They tore down the hockey arena in my hometown the other day, I saw it on the news. People stood at the side of the road watching in silence as the large arm of a machine slowly and methodically dismantled the memories that the building had been holding all those years like an urn holds the intangible remains of the dead. Surrounded by a massive parking lot, the unused arena sat there, big and stupid, until people finally didn't even notice it anymore.

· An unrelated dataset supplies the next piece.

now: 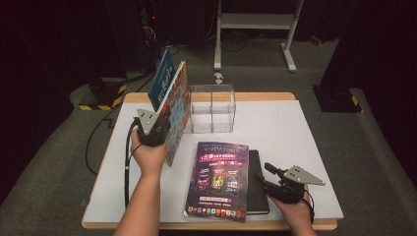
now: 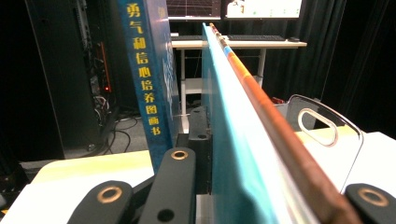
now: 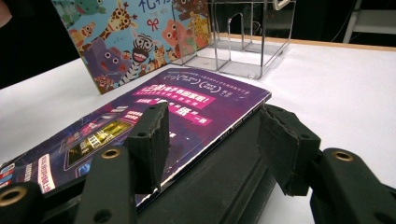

With its stairwells smashed open and exposed, with the letters falling off the front facade, I was transfixed by an image I found of it being destroyed on Flickr for a solid half hour today. The memories came quickly soon after. A first date with my then girlfriend, who would eventually be my wife. Her dad got us the tickets to an NHL game, they were good seats. We were young, too nerdy to be goths, but self conscious enough to put down everyone around us so that we could separate ourselves from the horrific fashion and provincial behavior of the other spectators. I remembered standing in the front aisle of the top balcony, looking over the stage where Rob Halford from Judas Priest was front and centre, wildly whipping his Harley Davidson motorcycle. I remember watching people smoke drugs for the first time, wondering what all the fuss was about when all they did was sit there and stare. It always seemed huge and spectacular, but really it was small, with red seats, and painted yellow concrete walls.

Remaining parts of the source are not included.